Work item >> Copy out each line of the data that holds the word "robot".

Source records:
-- Opening Marker --

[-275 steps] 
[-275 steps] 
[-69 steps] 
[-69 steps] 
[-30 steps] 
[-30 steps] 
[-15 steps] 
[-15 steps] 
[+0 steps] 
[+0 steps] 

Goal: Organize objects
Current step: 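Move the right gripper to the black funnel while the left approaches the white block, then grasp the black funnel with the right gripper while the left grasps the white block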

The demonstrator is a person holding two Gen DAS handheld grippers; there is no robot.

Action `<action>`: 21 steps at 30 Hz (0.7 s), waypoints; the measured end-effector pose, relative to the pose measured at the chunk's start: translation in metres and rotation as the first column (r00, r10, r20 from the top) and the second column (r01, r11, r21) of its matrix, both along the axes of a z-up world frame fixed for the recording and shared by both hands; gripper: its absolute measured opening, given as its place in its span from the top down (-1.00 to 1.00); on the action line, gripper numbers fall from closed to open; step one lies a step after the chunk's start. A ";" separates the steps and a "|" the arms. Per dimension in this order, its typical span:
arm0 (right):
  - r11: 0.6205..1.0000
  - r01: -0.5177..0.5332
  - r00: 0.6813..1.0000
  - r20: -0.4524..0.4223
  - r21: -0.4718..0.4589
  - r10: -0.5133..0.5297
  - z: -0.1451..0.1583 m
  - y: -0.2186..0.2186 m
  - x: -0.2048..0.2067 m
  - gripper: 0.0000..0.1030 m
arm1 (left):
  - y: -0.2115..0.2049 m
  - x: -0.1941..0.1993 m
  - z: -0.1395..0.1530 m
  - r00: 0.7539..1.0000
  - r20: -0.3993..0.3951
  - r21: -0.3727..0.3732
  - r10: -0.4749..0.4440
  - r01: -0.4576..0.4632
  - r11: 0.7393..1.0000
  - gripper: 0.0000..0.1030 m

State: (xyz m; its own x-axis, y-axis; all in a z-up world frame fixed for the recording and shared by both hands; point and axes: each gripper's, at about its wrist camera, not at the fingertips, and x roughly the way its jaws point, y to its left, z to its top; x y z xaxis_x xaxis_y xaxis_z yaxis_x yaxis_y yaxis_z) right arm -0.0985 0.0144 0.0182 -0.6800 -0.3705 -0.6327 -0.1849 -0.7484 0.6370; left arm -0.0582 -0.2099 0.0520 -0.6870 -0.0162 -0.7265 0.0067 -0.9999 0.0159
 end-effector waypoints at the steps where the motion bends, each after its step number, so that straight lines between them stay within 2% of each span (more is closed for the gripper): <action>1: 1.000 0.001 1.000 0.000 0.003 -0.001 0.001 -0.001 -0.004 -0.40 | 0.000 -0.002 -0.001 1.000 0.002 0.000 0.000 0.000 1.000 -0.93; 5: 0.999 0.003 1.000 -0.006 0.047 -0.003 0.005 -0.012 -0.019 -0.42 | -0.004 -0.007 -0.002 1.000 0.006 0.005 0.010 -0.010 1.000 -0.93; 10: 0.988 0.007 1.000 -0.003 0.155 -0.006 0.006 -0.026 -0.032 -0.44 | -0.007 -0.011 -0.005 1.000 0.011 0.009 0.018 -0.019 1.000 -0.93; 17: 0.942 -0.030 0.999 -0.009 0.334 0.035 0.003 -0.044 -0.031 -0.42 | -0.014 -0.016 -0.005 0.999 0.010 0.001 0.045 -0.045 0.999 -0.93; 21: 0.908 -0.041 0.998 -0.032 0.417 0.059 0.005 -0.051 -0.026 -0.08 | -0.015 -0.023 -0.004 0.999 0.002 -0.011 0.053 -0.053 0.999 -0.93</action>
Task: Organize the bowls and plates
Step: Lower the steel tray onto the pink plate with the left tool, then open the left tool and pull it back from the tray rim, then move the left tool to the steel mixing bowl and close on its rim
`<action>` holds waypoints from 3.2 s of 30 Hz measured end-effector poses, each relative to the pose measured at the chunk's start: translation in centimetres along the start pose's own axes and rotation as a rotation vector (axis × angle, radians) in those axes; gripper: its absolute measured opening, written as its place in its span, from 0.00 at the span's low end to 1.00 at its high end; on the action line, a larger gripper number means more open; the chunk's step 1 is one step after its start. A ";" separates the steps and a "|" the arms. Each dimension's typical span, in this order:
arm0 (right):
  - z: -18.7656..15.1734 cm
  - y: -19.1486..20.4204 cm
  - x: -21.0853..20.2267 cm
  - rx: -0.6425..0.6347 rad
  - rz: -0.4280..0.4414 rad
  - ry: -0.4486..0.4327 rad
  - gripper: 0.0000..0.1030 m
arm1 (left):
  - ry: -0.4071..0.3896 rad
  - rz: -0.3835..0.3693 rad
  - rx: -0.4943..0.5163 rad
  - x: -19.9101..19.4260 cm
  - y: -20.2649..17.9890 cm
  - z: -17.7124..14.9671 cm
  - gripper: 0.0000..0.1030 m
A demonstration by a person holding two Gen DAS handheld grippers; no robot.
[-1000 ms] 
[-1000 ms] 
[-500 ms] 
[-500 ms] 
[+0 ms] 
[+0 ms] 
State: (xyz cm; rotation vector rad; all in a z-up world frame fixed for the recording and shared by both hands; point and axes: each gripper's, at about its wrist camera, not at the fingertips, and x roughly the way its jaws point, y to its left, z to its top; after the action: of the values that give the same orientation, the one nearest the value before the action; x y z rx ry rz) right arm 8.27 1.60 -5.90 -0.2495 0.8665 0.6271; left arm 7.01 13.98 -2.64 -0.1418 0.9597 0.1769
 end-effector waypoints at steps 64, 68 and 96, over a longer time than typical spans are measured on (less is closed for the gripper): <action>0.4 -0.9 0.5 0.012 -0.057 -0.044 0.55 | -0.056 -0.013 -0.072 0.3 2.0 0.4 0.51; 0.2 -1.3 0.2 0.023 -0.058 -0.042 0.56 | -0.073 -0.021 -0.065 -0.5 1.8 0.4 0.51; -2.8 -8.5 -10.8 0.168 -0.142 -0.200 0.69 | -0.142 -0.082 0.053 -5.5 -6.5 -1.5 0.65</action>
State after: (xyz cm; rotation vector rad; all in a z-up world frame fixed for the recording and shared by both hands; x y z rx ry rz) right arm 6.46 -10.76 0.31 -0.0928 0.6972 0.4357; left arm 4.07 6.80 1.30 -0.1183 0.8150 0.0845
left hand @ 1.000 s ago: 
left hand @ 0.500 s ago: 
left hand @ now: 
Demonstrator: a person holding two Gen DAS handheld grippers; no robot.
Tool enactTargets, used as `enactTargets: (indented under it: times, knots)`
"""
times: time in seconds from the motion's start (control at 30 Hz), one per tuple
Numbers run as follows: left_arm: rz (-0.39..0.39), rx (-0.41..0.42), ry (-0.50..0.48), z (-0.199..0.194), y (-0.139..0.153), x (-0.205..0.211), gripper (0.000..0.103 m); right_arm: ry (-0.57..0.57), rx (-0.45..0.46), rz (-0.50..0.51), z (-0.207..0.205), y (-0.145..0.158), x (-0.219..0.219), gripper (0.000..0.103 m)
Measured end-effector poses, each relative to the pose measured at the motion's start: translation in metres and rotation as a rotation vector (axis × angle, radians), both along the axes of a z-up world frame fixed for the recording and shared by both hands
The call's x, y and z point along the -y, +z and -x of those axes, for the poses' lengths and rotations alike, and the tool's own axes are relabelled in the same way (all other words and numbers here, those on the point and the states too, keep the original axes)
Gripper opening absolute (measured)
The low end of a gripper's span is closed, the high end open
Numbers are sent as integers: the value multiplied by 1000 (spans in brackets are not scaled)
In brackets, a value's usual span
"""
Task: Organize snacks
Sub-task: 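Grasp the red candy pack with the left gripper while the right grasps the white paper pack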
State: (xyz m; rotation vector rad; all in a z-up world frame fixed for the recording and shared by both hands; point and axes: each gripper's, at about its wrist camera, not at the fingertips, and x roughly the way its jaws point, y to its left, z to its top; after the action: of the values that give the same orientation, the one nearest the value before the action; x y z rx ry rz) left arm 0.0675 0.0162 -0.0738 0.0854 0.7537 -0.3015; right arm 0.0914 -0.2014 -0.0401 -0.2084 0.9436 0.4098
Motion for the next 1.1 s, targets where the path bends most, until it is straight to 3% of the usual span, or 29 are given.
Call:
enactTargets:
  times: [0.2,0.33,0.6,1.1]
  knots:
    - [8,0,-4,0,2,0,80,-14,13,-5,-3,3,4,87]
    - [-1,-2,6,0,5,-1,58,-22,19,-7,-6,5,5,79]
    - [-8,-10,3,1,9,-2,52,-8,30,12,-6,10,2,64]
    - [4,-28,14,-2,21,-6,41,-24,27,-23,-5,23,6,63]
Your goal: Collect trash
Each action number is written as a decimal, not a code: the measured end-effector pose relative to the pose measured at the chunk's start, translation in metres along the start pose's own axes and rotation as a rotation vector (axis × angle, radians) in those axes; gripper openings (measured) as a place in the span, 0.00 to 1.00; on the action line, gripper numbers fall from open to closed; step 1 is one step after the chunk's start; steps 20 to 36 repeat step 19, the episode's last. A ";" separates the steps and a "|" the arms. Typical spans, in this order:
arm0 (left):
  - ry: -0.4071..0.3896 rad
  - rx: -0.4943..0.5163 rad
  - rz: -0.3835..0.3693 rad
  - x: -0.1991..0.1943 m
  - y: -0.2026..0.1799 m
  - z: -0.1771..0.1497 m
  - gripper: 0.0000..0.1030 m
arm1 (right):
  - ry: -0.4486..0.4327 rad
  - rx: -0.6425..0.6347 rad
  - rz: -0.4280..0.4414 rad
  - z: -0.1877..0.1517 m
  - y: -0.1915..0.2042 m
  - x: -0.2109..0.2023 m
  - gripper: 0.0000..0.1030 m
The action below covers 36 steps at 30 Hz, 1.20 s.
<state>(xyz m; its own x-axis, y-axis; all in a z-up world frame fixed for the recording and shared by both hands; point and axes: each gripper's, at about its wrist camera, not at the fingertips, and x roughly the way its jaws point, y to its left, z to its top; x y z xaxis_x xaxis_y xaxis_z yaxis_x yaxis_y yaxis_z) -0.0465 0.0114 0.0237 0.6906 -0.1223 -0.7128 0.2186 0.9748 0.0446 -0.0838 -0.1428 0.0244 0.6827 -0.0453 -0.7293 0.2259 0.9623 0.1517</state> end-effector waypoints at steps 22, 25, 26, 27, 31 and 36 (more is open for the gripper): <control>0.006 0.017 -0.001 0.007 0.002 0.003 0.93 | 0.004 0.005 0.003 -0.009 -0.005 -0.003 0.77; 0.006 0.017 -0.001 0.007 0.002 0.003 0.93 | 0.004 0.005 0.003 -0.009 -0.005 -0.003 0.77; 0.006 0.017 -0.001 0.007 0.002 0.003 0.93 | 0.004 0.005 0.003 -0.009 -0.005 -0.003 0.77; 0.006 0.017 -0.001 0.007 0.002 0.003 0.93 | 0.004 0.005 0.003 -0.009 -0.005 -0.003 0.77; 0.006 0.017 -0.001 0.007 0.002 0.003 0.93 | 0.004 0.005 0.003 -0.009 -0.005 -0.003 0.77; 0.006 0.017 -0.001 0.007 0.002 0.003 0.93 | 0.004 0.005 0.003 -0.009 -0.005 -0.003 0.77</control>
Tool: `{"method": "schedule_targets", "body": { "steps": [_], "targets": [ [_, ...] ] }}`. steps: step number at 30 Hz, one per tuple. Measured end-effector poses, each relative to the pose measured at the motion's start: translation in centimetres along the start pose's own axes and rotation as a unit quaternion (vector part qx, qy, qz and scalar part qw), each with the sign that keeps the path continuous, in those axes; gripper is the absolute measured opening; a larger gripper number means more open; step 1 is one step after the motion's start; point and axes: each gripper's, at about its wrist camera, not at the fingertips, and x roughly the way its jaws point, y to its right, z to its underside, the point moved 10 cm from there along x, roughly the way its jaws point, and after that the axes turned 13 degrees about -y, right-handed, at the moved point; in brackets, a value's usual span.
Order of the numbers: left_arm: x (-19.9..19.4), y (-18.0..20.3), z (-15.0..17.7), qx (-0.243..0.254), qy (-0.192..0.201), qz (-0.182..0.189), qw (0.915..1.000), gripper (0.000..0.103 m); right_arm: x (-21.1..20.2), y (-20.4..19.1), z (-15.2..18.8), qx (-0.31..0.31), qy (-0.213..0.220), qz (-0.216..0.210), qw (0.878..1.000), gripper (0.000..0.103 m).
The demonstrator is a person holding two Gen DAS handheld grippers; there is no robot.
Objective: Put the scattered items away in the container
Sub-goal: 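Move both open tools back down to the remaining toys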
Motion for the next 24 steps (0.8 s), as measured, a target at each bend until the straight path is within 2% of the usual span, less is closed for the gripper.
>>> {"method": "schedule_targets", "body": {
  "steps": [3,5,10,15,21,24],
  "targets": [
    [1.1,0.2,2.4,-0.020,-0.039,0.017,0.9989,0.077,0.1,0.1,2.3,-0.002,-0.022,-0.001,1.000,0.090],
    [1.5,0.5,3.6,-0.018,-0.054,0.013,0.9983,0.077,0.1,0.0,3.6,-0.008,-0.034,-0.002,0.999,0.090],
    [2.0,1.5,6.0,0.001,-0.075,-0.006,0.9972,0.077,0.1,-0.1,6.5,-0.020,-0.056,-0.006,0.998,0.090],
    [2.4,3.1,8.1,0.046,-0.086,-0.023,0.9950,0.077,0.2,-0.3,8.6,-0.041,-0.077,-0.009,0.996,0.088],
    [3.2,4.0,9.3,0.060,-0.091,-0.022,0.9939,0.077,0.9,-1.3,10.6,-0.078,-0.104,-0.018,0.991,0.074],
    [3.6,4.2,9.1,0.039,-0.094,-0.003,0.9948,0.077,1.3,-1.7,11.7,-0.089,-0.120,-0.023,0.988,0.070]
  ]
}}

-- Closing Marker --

Answer section >>
The demonstrator is a person holding two Gen DAS handheld grippers; there is no robot.
A demonstration by a person holding two Gen DAS handheld grippers; no robot.
Demonstrator: a person holding two Gen DAS handheld grippers; no robot.
The demonstrator is a person holding two Gen DAS handheld grippers; there is no robot.

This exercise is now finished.